A snapshot is a consistent view of the file system (simply a committed superblock). To take a snapshot, the file system:

  1. Locks the file system to make sure that it's in a stable state; all client activity is suspended, and there must be no active operations.
  2. Writes all the copied blocks to disk. The order isn't important (as it is for the QNX 4 file system), so it can be optimized.
  3. Forces the data to be synchronized to disk, including flushing any hardware track cache.
  4. Constructs the superblock, recording the new location of the bitmap and inodes, incrementing its sequence number, and calculating a CRC.
  5. Writes the superblock to disk.
  6. Switches between the working and committed views. The old versions of the copied blocks are freed and become available for use.

To mount the disk at startup, the file system simply reads the superblocks from disk, validates their CRCs, and then chooses the one with the higher sequence number. There's no need to run chkfsys or replay a transaction log. The time it takes to mount the file system is the time it takes to read a couple of blocks.

Note: If the drive doesn't support synchronizing, fs-qnx6.so can't guarantee that the file system is power-safe. Before using this file system on devices—such as USB/Flash devices—other than traditional rotating hard disk drive media, check to make sure that your device meets the file system's requirements. For more information, see Required properties of the device.

Performance

The copy-on-write (COW) method has some drawbacks:

  • Each change to user data can cause up to a dozen blocks to be copied and modified, because the file system never modifies the inode and indirect block pointers in place; it has to copy the blocks to a new location and modify the copies. Thus, write operations are longer.
  • When taking a snapshot, the file system must force all blocks fully to disk before it commits the superblock.

However:

  • There's no constraint on the order in which the blocks (aside from the superblock) can be written.
  • The new blocks can be allocated from any free, contiguous space.

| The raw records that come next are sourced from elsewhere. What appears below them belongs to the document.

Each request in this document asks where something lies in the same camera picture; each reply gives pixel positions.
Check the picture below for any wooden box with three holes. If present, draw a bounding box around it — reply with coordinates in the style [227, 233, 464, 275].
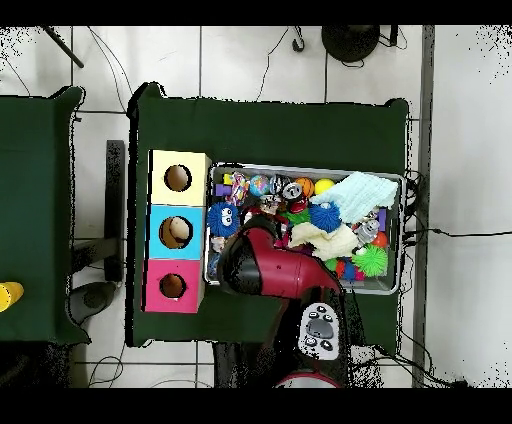
[141, 149, 212, 314]

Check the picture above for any shallow silver mesh bin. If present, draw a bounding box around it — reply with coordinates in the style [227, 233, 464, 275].
[203, 161, 405, 296]

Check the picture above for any blue spiky ball with eyes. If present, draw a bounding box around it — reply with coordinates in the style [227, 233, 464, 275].
[206, 200, 241, 238]

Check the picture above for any orange toy basketball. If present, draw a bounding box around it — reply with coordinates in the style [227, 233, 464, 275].
[295, 176, 316, 198]

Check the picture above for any cream waffle cloth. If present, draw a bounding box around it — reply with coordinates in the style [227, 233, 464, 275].
[287, 221, 360, 262]

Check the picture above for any dark green tablecloth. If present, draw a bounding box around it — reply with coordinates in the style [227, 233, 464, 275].
[125, 81, 410, 353]
[0, 85, 90, 345]

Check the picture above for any light blue waffle cloth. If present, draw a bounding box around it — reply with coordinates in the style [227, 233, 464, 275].
[309, 170, 400, 224]

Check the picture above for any green spiky ball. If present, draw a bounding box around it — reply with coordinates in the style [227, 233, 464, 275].
[351, 243, 389, 278]

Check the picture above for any black upright panel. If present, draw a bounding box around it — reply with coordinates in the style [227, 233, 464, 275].
[104, 139, 126, 282]

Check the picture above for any black round stand base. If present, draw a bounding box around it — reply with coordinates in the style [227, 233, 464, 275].
[320, 25, 381, 64]

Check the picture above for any black rod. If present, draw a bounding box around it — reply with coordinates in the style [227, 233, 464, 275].
[40, 25, 85, 69]

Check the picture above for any yellow plastic toy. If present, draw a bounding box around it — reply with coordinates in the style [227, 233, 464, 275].
[0, 281, 25, 313]

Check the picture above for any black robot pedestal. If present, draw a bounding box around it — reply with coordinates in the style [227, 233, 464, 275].
[213, 341, 277, 389]

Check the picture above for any black cable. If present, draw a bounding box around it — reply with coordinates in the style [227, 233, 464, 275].
[403, 226, 512, 238]

The performance of the file system depends on how much buffer cache is available, and on the frequency of the snapshots. Snapshots occur periodically (every 10 seconds, or as specified by the snapshot option to fs-qnx6.so ), and also when you call sync() for the entire file system, or fsync() for a single file.

Note: Synchronization is at the file system level, not at that of individual files, so fsync() is potentially an expensive operation; the power-safe file system ignores the O_SYNC flag.

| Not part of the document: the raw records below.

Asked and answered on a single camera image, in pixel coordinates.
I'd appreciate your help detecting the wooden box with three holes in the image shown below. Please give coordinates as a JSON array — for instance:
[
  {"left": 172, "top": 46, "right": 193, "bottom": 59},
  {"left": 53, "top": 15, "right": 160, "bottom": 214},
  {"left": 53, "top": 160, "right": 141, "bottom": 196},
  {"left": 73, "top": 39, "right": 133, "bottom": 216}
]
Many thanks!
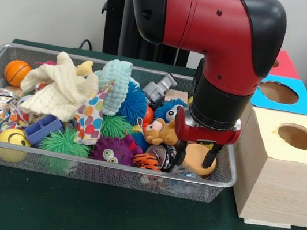
[{"left": 223, "top": 45, "right": 307, "bottom": 230}]

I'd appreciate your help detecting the polka dot cloth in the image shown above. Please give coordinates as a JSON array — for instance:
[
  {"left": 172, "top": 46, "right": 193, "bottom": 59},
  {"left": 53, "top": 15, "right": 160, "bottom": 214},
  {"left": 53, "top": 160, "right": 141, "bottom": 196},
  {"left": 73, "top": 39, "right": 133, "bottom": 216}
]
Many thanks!
[{"left": 71, "top": 77, "right": 114, "bottom": 148}]

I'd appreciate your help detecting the cream knitted cloth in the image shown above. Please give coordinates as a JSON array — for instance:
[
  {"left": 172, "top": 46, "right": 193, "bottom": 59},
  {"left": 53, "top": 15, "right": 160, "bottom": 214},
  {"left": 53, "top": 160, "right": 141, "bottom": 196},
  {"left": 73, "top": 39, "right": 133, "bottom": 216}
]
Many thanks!
[{"left": 15, "top": 46, "right": 104, "bottom": 127}]

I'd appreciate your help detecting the mint green knitted cloth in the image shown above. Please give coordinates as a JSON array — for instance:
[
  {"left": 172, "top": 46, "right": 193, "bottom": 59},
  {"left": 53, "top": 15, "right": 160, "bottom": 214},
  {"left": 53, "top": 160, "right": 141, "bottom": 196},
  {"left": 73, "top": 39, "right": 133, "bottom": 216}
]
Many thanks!
[{"left": 88, "top": 56, "right": 134, "bottom": 119}]

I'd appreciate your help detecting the black cable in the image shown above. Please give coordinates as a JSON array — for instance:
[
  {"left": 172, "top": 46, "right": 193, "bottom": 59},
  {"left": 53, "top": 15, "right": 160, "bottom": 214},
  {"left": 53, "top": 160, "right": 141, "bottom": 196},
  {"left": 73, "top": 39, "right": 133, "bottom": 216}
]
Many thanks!
[{"left": 78, "top": 37, "right": 96, "bottom": 52}]

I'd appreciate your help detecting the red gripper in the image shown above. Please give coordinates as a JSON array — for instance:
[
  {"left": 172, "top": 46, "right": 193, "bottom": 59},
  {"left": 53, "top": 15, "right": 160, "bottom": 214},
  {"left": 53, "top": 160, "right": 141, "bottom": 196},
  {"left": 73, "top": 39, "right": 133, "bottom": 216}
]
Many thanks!
[{"left": 167, "top": 106, "right": 243, "bottom": 178}]

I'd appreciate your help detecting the green spiky ball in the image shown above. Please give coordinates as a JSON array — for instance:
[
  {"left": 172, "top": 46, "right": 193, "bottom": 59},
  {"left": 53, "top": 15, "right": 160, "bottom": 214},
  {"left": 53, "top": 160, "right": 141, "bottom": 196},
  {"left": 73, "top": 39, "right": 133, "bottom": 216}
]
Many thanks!
[{"left": 36, "top": 123, "right": 94, "bottom": 176}]

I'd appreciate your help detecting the blue fuzzy toy with eyes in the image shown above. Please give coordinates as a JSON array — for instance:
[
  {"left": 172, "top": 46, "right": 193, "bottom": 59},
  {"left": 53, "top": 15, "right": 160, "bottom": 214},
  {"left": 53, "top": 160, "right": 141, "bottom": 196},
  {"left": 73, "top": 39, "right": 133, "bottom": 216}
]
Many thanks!
[{"left": 153, "top": 95, "right": 192, "bottom": 128}]

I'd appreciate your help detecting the purple spiky ball with eyes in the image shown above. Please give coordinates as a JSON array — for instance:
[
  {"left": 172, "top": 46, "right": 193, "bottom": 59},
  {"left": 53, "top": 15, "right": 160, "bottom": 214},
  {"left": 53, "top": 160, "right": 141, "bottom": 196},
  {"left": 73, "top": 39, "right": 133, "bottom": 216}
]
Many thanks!
[{"left": 88, "top": 133, "right": 138, "bottom": 168}]

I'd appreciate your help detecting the yellow smiley ball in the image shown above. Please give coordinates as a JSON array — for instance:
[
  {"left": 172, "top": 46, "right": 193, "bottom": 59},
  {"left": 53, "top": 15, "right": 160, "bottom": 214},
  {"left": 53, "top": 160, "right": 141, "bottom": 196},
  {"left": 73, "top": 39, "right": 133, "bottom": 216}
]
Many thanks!
[{"left": 0, "top": 126, "right": 33, "bottom": 165}]

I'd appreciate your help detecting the small orange basketball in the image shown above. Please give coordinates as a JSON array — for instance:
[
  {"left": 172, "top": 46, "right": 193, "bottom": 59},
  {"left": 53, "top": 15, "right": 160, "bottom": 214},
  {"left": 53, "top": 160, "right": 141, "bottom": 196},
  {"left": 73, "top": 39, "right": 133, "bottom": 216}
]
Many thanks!
[{"left": 2, "top": 58, "right": 33, "bottom": 89}]

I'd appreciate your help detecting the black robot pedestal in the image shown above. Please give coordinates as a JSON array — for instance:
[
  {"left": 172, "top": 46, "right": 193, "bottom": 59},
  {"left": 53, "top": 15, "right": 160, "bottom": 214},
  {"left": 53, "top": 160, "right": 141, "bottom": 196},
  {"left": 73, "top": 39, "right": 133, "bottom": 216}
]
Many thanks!
[{"left": 89, "top": 0, "right": 199, "bottom": 69}]

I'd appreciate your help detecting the brown plush toy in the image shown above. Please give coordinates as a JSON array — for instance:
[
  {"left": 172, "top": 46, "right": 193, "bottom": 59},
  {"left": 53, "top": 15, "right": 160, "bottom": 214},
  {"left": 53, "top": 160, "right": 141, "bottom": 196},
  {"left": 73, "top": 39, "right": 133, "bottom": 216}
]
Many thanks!
[{"left": 140, "top": 115, "right": 181, "bottom": 149}]

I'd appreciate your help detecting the clear mesh bin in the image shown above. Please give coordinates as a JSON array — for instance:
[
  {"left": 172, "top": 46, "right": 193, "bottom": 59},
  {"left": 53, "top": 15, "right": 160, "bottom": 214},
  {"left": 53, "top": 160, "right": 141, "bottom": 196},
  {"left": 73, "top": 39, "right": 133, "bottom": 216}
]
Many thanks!
[{"left": 0, "top": 41, "right": 253, "bottom": 208}]

You can also turn snapshots off if you're doing some long operation, and the intermediate states aren't useful to you. For example, suppose you are copying a very large file into a power-safe file system. The cp utility is really just a sequence of basic operations:

  • An open(O_CREAT|O_TRUNC) to make the file
  • A bunch of write() operations to copy the data
  • A close(), chmod(), and chown() to copy the metadata

If the file is big enough so that copying it spans snapshots, you have on-disk views that include the file not existing, the file existing at a variety of sizes, and finally the complete file copied and its IDs and permissions set:

Diagram showing a timeline of cp operations and snapshots.

Each snapshot is a valid point-in-time view of the file system (that is, if you have copied 50 MB, the size is 50 MB, and all data up to 50 MB is also correctly copied and available). If there's a power failure, the file system is restored to the most recent snapshot. But the file system has no concept that the sequence of open(), write(), and close() operations is really one higher-level operation, cp. If you want the higher-level semantics, disable the snapshots around the cp, and then the middle snapshots won't happen, and if a power failure occurs, the file is either complete, or not there at all.

For information about using this file system, see Power-safe file system.